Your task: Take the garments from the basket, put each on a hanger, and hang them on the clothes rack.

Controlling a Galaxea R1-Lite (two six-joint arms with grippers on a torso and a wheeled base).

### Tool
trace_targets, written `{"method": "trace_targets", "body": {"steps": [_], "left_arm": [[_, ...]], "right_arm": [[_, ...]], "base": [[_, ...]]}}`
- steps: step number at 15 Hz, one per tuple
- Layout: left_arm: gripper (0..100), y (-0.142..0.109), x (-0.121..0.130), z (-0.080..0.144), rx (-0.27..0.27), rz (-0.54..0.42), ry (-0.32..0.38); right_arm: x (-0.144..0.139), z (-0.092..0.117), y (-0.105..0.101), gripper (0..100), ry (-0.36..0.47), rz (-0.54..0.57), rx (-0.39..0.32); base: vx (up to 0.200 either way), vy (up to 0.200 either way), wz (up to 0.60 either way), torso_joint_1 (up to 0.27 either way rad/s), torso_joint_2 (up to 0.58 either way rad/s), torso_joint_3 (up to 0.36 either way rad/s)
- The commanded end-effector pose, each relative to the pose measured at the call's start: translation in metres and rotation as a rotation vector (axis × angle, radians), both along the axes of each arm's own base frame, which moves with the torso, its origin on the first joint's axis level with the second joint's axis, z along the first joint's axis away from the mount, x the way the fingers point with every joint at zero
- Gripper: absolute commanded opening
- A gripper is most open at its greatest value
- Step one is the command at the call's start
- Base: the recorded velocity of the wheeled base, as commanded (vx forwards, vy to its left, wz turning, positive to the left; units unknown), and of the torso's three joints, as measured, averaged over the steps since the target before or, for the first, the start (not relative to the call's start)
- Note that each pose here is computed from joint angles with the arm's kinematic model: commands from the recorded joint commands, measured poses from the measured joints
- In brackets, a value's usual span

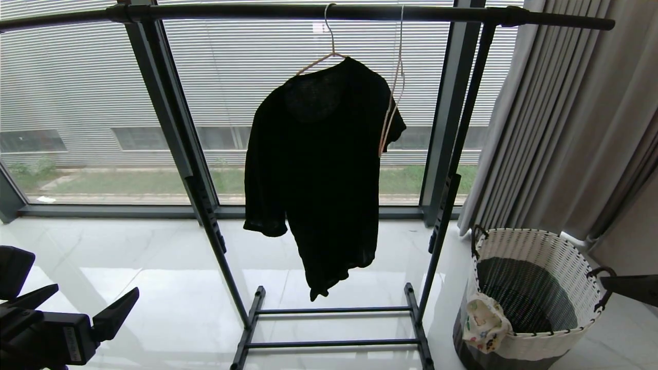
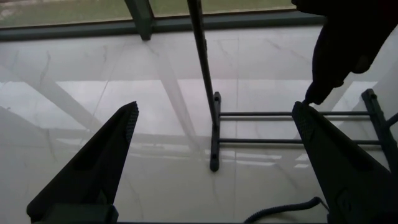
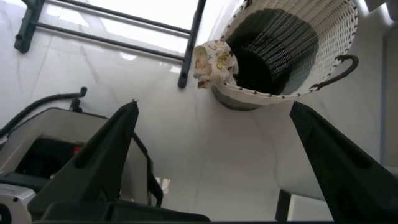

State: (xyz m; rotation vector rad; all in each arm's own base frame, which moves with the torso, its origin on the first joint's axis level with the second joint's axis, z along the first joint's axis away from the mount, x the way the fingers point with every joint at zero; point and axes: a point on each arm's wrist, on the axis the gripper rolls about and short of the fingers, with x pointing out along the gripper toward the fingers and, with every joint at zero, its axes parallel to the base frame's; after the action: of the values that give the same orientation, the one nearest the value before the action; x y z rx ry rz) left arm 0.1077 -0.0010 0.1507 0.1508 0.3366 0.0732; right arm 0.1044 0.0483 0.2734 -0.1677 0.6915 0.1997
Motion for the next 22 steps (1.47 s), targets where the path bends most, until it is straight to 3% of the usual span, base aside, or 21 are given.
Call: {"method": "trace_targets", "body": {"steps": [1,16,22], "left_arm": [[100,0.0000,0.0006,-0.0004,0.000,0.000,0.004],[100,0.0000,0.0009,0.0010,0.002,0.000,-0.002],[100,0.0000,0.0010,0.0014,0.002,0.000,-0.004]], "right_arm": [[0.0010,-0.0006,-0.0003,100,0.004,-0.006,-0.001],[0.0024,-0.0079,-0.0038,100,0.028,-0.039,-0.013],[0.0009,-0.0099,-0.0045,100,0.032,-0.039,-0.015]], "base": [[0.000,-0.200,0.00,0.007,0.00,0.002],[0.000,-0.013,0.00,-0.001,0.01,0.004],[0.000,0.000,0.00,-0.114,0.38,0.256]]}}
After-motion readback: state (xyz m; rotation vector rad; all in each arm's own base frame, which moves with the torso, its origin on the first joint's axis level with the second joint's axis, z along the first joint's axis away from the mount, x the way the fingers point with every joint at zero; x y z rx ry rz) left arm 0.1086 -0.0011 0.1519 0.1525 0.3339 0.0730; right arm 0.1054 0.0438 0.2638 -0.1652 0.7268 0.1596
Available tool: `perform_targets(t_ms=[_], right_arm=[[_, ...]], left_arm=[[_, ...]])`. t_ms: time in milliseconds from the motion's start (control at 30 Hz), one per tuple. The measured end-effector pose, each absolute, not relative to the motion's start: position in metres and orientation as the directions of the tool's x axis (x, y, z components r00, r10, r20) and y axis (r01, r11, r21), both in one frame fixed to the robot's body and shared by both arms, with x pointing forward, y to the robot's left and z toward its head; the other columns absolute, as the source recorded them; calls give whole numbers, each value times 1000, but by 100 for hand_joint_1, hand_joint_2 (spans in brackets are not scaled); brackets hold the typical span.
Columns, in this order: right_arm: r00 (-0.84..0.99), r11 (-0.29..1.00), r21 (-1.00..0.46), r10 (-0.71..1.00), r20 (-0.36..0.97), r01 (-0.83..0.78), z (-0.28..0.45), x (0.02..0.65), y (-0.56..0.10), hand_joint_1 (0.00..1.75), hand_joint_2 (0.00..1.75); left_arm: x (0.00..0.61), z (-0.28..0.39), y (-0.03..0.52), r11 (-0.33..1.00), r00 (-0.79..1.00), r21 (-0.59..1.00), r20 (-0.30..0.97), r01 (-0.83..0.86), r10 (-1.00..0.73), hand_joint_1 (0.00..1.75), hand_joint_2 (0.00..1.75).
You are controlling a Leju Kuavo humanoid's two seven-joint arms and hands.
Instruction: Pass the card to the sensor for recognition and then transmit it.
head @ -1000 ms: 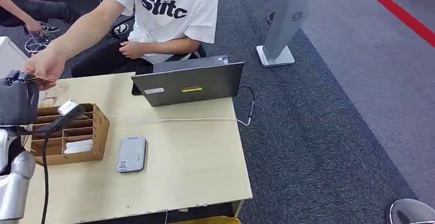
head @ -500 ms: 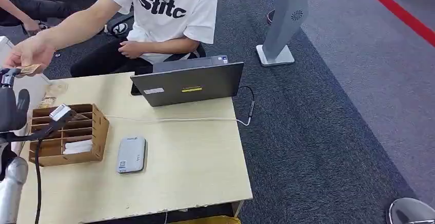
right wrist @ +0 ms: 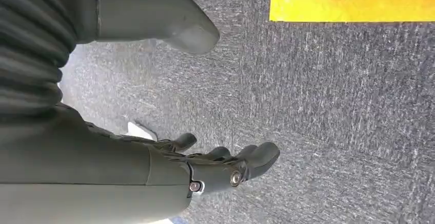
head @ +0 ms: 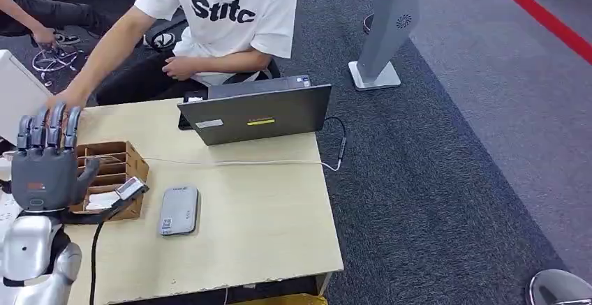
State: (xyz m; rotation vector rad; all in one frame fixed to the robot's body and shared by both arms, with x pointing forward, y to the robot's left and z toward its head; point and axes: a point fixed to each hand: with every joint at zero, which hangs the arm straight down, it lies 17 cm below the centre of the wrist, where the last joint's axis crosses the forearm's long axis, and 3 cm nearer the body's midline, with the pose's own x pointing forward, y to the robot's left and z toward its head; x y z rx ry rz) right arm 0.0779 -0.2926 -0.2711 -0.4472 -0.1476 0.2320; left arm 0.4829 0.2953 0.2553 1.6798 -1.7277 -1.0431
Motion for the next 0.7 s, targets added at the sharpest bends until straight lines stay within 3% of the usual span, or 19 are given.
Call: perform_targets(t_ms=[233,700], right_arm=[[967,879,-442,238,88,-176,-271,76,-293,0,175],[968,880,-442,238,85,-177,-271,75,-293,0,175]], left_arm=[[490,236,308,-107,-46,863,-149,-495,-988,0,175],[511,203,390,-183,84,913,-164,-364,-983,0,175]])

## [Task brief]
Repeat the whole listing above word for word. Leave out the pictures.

## [Exercise answer]
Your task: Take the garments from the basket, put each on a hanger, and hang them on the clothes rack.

Controlling a Galaxea R1-Lite (two six-joint arms with grippers on a torso and a wheeled base).

### Tool
trace_targets, written `{"method": "trace_targets", "body": {"steps": [_], "left_arm": [[_, ...]], "right_arm": [[_, ...]], "base": [[_, ...]]}}`
- steps: step number at 15 Hz, one per tuple
- Layout: left_arm: gripper (0..100), y (-0.142..0.109), x (-0.121..0.130), z (-0.080..0.144), rx (-0.27..0.27), rz (-0.54..0.42), ry (-0.32..0.38); right_arm: x (-0.144..0.139), z (-0.092..0.117), y (-0.105..0.101), gripper (0..100), ry (-0.36..0.47), rz (-0.54..0.57), rx (-0.39..0.32); base: vx (up to 0.200 either way), vy (up to 0.200 either way), wz (up to 0.60 either way), torso_joint_1 (up to 0.27 either way rad/s), torso_joint_2 (up to 0.58 either way rad/s), torso_joint_3 (up to 0.36 either way rad/s)
- The commanded end-effector pose, each relative to the pose measured at the call's start: translation in metres and rotation as a rotation vector (axis × angle, radians), both along the axes of each arm's own base frame, which moves with the torso, its origin on the first joint's axis level with the second joint's axis, z along the first joint's axis away from the mount, x the way the fingers point with every joint at zero
- Gripper: absolute commanded opening
- A gripper is most open at its greatest value
- Step one is the command at the call's start
- Base: the recorded velocity of the wheeled base, as commanded (vx forwards, vy to its left, wz turning, positive to the left; units unknown), and of the torso's three joints, as measured, averaged over the steps since the target before or, for the first, the start (not relative to the call's start)
- Note that each pose here is computed from joint angles with the arm's kinematic model: commands from the recorded joint commands, measured poses from the measured joints
- In brackets, a value's usual span


State: (xyz m; rotation vector rad; all in each arm's own base frame, which moves with the torso, its origin on the first joint's axis level with the second joint's axis, z along the first joint's axis away from the mount, x the way the fingers point with every joint at zero; point and axes: a point on each arm's wrist, on the axis the gripper rolls about and short of the fingers, with x pointing out along the gripper toward the fingers and, with every joint at zero, its axes parallel to the base frame's; after the action: of the values that give the same orientation, the one nearest the value before the action; x y z rx ry rz) left arm 0.1077 -0.0010 0.1507 0.1508 0.3366 0.0732; right arm 0.1044 0.0483 0.2734 -0.1677 0.6915 0.1997
Motion for the next 22 steps (1.47 s), targets where the path bends most, until it is straight to 3% of the usual span, base aside, or 21 are given.
Call: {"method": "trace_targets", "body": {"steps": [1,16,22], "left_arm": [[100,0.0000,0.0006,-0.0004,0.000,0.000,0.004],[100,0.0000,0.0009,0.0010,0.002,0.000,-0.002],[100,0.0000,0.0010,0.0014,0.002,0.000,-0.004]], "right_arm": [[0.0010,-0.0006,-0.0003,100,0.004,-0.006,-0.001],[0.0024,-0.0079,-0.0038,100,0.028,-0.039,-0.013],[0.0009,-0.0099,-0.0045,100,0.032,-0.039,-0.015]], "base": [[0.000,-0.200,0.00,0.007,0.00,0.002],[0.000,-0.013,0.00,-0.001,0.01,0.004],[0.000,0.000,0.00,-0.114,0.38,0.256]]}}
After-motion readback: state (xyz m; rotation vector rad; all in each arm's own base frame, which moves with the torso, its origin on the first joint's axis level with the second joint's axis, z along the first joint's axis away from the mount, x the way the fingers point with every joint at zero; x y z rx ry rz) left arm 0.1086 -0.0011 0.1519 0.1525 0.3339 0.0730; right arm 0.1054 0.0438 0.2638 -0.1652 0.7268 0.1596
Available tool: `perform_targets(t_ms=[_], right_arm=[[_, ...]], left_arm=[[_, ...]])`. t_ms: time in milliseconds from the motion's start (control at 30 Hz), one per tuple. The measured end-effector pose, each absolute, not relative to the motion's start: position in metres and orientation as the directions of the tool's x axis (x, y, z components r00, r10, r20) and y axis (r01, r11, r21), both in one frame fixed to the robot's body and shared by both arms, with x pointing forward, y to the robot's left and z toward its head; the other columns absolute, as the source recorded them; calls give whole numbers, each value times 1000, but by 100 for hand_joint_1, hand_joint_2 (spans in brackets are not scaled); brackets hold the typical span.
Columns, in this order: right_arm: r00 (-0.84..0.99), r11 (-0.29..1.00), r21 (-1.00..0.46), r10 (-0.71..1.00), r20 (-0.36..0.97), r01 (-0.83..0.78), z (-0.28..0.45), x (0.02..0.65), y (-0.56..0.10), hand_joint_1 (0.00..1.75), hand_joint_2 (0.00..1.75); left_arm: x (0.00..0.61), z (-0.28..0.39), y (-0.03..0.52), r11 (-0.33..1.00), r00 (-0.79..1.00), r21 (-0.59..1.00), r20 (-0.30..0.97), r01 (-0.83..0.86), r10 (-1.00..0.73), hand_joint_1 (0.00..1.75), hand_joint_2 (0.00..1.75).
You are controlling a Leju Kuavo humanoid's two seven-joint arms and hands.
Instruction: Pass the card to the sensor for recognition and then transmit it.
head @ -1000 ms: 
head @ -500 ms: 
right wrist @ +0 ms: 
head @ +0 ms: 
State: (xyz m; rotation vector rad; all in one frame fixed to the robot's body and shared by both arms, with x pointing forward, y to the robot's left and z toward its head; point and axes: a point fixed to each hand: with every joint at zero, which hangs the arm straight down, it lies 17 cm below the centre of the wrist, where the last joint's axis crosses the forearm's long axis, and 3 cm nearer the body's midline, with the pose's own x pointing forward, y to the robot's left and z toward its head; x y z rx ry rz) right arm 0.0779 -0.2926 -0.2711 -0.4472 -0.1476 0.2320; left arm 0.4829 0.2953 0.2553 1.6798 -1.7277 -1.0431
Motion for the next 0.7 s, targets added at the sharpest bends until straight lines stay within 3% of the usual span, or 19 are given.
Call: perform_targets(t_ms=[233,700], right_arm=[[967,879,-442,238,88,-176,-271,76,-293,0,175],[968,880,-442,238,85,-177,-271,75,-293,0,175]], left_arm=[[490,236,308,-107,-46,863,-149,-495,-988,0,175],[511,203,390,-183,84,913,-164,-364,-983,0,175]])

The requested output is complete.